Using the Hidden Buffer pools:
When the main buffer pools are configured too large, it is possible that they will not fit into the
addressable memory space. (We will talk about addressable memory later.) That means DB2 cannot
start the database, because a database must have at least one buffer pool. If the database is not started,
you cannot connect to the database and change the buffer pool sizes. For this reason, DB2 pre-allocates
these four small buffer pools. Should the main buffer pools fail to start, DB2 will start the database with
the small buffer pools.
Sorting & Memory:
Sorting is required when no index satisfies the requested ordering of fetched rows, or the optimizer
determines that a sort is less expensive than an index scan.
There are two kinds of sorts: private sorts and shared sorts.
• Private sorts take place in an agent's private agent memory
• Shared sorts take place in the database's shared memory
The following formula calculates approximately how much memory the database shared memory set
requires:
6
Database shared memory = (Main bufferpools + 4 hidden bufferpools + database heap + utility heap +
locklist + package cache + catalog cache) + (number of estore pages * 100 bytes) + approx. 10%
overhead
Agent Private Memory:
Each DB2 agent process needs to acquire memory to perform work. It will use memory to optimize,
build and execute access plans on behalf of the application, to perform sorts, to record cursor
information such as location and state, to gather statistics, etc. Agent private memory is allocated for a
DB2 agent when the agent is assigned as the result of a connect request or a new SQL request in a
parallel environment.
When an agent becomes idle,
it retains its agent private memory. This is designed to improve performance, because the agent will
have its private memory ready when it is called again. If there are many idle agents and all of them
retain their private memory, it is possible that the system runs out of memory.
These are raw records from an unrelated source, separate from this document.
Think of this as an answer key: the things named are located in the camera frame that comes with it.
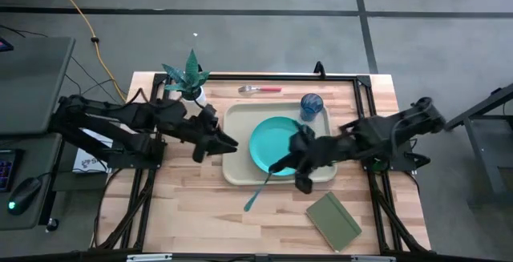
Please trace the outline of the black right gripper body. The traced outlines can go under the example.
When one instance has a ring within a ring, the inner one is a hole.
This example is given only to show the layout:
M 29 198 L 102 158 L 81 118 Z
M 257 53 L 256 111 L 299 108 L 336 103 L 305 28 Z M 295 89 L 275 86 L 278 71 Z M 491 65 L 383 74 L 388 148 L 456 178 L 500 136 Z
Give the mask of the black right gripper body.
M 296 173 L 309 174 L 319 167 L 328 166 L 345 159 L 345 152 L 334 136 L 316 137 L 315 132 L 305 124 L 296 123 L 297 133 L 289 140 L 289 167 Z

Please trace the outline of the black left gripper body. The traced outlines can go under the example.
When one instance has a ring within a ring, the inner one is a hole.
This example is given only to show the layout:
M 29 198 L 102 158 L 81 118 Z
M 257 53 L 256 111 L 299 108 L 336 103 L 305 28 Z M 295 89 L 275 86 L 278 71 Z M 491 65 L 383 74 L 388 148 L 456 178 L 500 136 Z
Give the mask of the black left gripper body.
M 199 114 L 182 119 L 182 141 L 204 146 L 206 151 L 213 151 L 216 147 L 217 123 L 216 109 L 208 103 Z
To avoid this, DB2 has a
registry variable which limits the amount of memory each idle agent can retain.
Example:
All database requests are serviced by DB2 agents or subagents. For example, when an application
connects to a database, a DB2 agent is assigned to it. When the application issues any database
requests, such as a SQL query, the agent goes out and performs all the tasks that are required to
complete the query - It works on behalf of the application.
Each agent, or subagent, is considered a DB2 process, and it acquires a certain amount of memory to
perform work. This memory is referred to as the agent private memory - It cannot be shared with any
other agents.
Boundaries of Private & Shared Memory:
In addition to its own private memory, in which the agent performs its "private" tasks such as private
sorts, using the sortheap; the agent also requires database level resources such as the buffer pools, the
locklist and the log buffers. These resources are found within the database shared memory.
The way DB2 works is that everything within the database shared memory is shared by all DB2 agents or
subagents connected to the same database. Therefore this memory set is called shared memory, as
opposed to private memory.
Example:
For example, agent x connecting to database A uses the resources within the database shared memory
of database A. Now a second agent, Agent y, also connects to database A. Agent y will share the
7
database memory of database A with agent x. (Of course, both agent x and y have their own agent
private memory, which is not shared.)
What is a package?
Basically, it’s a database object contained with optimized SQL. Each SQL statement must go through the
DB2 optimizer before it can be executed. The optimizer generates a data access plan (which is used to
locate the data when a query is executed), and the access plan is stored in a package. The package itself
is stored in the system catalog if the SQL statement is a static statement coded in an application, or in
the package cache, if the SQL statement is a dynamic statement.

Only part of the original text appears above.